Pas nécessaire d’insister, la situation est claire et la conclusion
s’impose d’elle-même.
La deuxième
conséquence est moins évidente. Pour mieux la saisir, il faut
retourner au contexte de l’évangile de ce matin. D’une part,
on a le récit de multiples guérisons et exorcismes, d’autre
part, un intermède sur la prière et la mission. Pourquoi l’évangéliste
Marc a-t-il choisi de situer dans ce contexte de multiplication des guérisons
cette leçon sur les liens entre prière et mission? On aurait
pu imaginer un autre contexte pour un tel enseignement. Quand Jésus
va parler du Royaume, ou, encore mieux, quand il va les envoyer en mission,
on comprendrait qu’il leur parle de prier pour être à la
hauteur de cet envoi. Mais au cœur d’une sorte de vague de guérisons,
c’est plus surprenant, mais ça se comprend.
Dans ce
contexte de guérison, il y a deux éléments à considérer.
D’une part, on imagine l’insistance des personnes en attente de
guérison à s’approcher de Jésus et à lui
demander son intervention. D’autres épisodes évangéliques
nous montreront la foule presser Jésus et lui demander une intervention
miraculeuse. Mais il y a aussi, d’autre part, la réaction de Jésus
lui-même. Il devait se questionner sur ce qui lui arrivait. Comment se
faisait-il qu’il se découvre capable de guérir et d’exorciser?
On peut imaginer sa surprise, son étonnement et peut-être même
son angoisse. Qu’est-ce qui lui arrivait? Qui était-il en train
de devenir? L’évangéliste Marc, fidèle à sa
pratique de maintenir le secret messianique, insinue quelque chose en ce sens
quand il dit que Jésus ne laissait pas les démons exorcisés
parler, car eux savaient qui il était. Paul expose ses opinions sur
le sujet dans la première lecture de ce matin.
Confronté aux
maladies et aux misères de ses semblables, Jésus en vient à se
questionner sur lui-même. Qui suis-je? Pourquoi suis-je venu sur Terre?

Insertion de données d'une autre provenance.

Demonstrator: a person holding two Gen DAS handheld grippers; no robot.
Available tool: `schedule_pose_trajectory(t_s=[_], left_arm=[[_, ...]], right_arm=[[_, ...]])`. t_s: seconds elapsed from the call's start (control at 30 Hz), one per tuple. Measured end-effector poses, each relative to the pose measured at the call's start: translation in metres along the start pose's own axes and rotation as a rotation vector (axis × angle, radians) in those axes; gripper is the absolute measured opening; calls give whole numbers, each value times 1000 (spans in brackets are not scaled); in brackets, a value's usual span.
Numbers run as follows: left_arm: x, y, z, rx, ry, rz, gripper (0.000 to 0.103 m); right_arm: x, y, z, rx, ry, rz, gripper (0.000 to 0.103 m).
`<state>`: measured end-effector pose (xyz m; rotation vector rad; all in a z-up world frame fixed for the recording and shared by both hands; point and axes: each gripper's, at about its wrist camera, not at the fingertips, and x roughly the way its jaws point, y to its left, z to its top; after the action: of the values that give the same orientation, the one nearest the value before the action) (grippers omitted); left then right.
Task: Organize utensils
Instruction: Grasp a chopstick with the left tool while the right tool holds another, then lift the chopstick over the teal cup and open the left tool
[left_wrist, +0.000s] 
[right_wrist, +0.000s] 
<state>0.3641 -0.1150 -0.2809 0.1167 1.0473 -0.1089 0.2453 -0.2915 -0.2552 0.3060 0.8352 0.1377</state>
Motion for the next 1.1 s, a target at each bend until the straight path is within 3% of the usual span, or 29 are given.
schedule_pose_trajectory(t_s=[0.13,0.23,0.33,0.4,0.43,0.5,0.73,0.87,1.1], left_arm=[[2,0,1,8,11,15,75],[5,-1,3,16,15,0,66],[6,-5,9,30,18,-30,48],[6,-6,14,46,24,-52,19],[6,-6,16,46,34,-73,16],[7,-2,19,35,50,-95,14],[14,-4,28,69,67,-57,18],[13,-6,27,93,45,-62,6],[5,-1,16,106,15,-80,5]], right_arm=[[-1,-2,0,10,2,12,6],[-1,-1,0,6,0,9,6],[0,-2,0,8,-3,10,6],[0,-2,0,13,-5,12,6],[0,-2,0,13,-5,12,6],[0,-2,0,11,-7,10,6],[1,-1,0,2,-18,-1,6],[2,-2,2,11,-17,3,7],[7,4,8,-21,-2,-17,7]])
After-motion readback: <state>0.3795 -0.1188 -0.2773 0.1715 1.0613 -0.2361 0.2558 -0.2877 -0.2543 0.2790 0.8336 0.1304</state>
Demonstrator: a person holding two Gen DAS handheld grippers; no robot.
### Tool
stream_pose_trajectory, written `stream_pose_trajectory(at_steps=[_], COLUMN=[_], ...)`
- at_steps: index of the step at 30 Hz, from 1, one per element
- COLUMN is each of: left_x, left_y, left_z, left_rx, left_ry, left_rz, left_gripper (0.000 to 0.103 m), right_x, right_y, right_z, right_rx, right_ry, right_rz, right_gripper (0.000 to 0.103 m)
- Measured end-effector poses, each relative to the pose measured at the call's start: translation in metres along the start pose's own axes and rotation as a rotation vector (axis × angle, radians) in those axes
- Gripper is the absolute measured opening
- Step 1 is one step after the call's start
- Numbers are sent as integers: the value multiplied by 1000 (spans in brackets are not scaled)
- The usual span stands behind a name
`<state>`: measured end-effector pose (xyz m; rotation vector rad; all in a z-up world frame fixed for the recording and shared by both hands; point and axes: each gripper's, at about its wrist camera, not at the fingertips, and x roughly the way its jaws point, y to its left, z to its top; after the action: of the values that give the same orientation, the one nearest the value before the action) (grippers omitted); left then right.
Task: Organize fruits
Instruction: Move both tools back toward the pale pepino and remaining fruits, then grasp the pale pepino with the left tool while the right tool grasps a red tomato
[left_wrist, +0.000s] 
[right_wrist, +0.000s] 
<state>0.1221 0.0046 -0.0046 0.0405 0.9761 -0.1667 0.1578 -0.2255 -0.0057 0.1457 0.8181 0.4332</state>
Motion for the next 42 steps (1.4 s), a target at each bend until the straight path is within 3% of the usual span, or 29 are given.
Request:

Plus il guérit, plus il exorcise, plus il ressent le besoin de se retirer
pour prier, pour demander à son Père de l’éclairer
sur lui-même et sur sa mission.
Nous ne
sommes pas exactement confrontés aux mêmes questions que Jésus.
Rares parmi nous sont ceux qui guérissent miraculeusement ou qui se
livrent à des exorcismes, mais il y a des situations dans nos vies qui
peuvent nous faire vivre les mêmes questions que celles qui habitent
Jésus dans l’évangile du jour. La maladie grave, la nôtre
ou celle de nos proches, peut semer le doute sur nos certitudes à l’égard
de la vie, de la santé et de ce qu’elles attendent de nous? Mais
il y a aussi d’autres situations qui peuvent ébranler nos convictions
ou nos préjugés et nous questionner sur le sens de nos engagements
et sur notre façon de gérer notre vie. Il y a de ces questions
ou situations qui sont plus générales et dictées en quelque
sorte par l’opinion du jour : les enjeux écologiques, le
sort des femmes et des enfants, les luttes pour la justice et contre la pauvreté.
Mais d’autres sont plus personnelles et non moins percutantes :
relations avec un conjoint, un enfant ou un ami, exigences liées au
travail ou à la profession, et ainsi de suite.
Au long
de nos vies, les occasions ne manquent pas qui viennent ébranler nos
certitudes et nous questionner sur le sens de nos vies. Comme Jésus,
il nous faut passer par des temps de prière pour trouver notre voie
et la force de nous y maintenir. Avec Jésus, dans la célébration
communautaire de l’eucharistie, il nous faut apprendre à discerner
les appels et à trouver « pourquoi nous sommes sortis ».